A TA works hard for the degree, but gets little in return from the University.
In light of the recent TA strikes in Toronto, it made me step back and look at the situation in my department at the U of R. Living in today’s economy with a decent-paying full-time job still makes it difficult to make ends meet, never mind if you are a student TA or a sessional lecturer. Unable to find a permanent teaching position, you are therefore working semester-to-semester, unsure if you are going to have a job the following semester– especially in these volatile times where teaching positions are supplied on a dwindling budget.
I am a graduate student coming up to the end of my MA program, and a teaching assistant with two years’ experience. Hours are very limited, and there seems to be less and less every year. When I first started as a TA, we were allotted 100 hours per semester; we’re now down to 80 due to budget cuts, and that could shrink next year. The point is, we can’t afford to live on these wages. Graduate students make just over $20 per hour, and undergrads make less than that. So, we make approximately $1600 over four months, including marking, holding office hours a couple times per week and sometimes teaching classes. You’d be surprised how quickly those hours get used up. It’s impossible to live on, which forces students to hold another job on top of their TA position and classes. It affects our studies.
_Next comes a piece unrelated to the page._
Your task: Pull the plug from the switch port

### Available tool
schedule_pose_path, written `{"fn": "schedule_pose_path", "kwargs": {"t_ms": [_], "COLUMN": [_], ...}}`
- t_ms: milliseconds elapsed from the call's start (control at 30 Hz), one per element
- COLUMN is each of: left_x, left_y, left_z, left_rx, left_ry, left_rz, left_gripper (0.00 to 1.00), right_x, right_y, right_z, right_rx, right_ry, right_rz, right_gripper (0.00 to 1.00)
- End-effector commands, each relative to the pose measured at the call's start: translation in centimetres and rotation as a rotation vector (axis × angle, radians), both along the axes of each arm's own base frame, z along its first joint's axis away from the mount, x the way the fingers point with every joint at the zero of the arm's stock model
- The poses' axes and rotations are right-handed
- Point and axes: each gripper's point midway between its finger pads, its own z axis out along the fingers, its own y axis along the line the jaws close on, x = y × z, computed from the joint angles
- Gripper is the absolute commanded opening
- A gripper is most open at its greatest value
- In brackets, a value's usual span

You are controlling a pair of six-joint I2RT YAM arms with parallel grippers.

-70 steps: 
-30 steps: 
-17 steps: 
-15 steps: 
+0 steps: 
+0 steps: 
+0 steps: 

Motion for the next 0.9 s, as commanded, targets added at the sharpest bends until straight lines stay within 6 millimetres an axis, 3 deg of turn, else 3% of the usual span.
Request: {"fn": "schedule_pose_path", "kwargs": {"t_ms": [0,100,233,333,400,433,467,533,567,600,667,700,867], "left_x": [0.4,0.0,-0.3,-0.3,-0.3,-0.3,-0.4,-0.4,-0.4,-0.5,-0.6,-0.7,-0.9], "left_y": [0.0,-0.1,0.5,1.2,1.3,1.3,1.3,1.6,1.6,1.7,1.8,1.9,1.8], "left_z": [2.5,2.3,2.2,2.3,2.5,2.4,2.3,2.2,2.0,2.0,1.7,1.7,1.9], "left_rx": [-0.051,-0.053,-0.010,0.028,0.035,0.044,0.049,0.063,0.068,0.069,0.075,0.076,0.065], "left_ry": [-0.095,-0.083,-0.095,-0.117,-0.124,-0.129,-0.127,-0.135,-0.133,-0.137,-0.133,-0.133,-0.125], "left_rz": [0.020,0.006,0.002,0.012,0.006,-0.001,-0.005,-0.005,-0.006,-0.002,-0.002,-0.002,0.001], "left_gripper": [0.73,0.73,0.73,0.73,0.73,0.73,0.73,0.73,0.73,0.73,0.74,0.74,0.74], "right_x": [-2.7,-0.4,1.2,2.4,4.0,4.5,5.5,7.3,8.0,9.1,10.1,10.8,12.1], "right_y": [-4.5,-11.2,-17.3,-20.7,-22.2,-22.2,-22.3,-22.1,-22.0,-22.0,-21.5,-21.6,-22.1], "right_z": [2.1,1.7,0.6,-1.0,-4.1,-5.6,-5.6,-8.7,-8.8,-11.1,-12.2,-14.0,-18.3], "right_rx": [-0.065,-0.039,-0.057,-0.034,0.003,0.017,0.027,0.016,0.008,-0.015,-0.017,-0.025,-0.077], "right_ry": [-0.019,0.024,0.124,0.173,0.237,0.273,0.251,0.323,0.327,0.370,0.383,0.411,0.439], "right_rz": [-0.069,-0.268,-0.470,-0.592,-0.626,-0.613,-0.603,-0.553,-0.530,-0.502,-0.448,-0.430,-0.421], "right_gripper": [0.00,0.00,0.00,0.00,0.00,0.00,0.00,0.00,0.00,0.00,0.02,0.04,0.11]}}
Apparently, there was a time when TAs actually made a living wage so that they didn’t have to find secondary employment elsewhere. But, the money just isn’t in the budget, now.
I have been looking into being a sessional lecturer, since I want to teach after getting my Master’s. However, they are paid just as poorly. According to the U of R Faculty Association (URFA) collective agreement, the sessional lecturer salary range in 2013 was $6388-$7241 per class, per semester. Who can live on that, especially if you have a large student loan to pay off? So, that means, just like a teaching assistant, these sessional instructors have to take on full-time employment elsewhere to supplement the income they make doing what they love. The really sad part is they are making well below the poverty line if they are only teaching one class per semester, yet they have a Master’s or a Ph.D.
This isn’t how it was supposed to be. Don’t we go to university so that we can obtain a higher-paying job? I mean, with all the blood, sweat, and tears that goes into a university degree, especially a graduate degree, should we not expect to be making more than a McDonald’s employee? Aren’t we told that a university education will help us make it financially in this world? So why is it, then, that universities pay non-tenured and non-permanent university staff so horribly? You would think the administration would know how much work is put into those degrees and would want to compensate for it, but that doesn’t seem to be the case. Instead, they come out as one of, if not the, lowest-paying employers for the level of education that they ask for in their non-permanent teaching staff. And, sadly, it’s like this in universities right across Canada.
So, was the U of T and York University TA strike necessary? Absolutely. Those instructors earned those degrees and the right to make a wage that they can at least live on comfortably. Teaching assistants take those jobs because the hours are flexible and work well with our academic schedules, but we are still forced to find secondary employment elsewhere. From what I understand, a new tentative agreement may have been reached at York, but at least they fought for what they knew was rightfully owed to them. Back home, the URFA collective agreement expired in 2014, so I would assume negotiations are going on as we speak. It would be nice to see the U of R to follow suit and finally stand and fight for something that they not only worked their ass off for, but rightfully deserve: the right to earn a wage they can live on.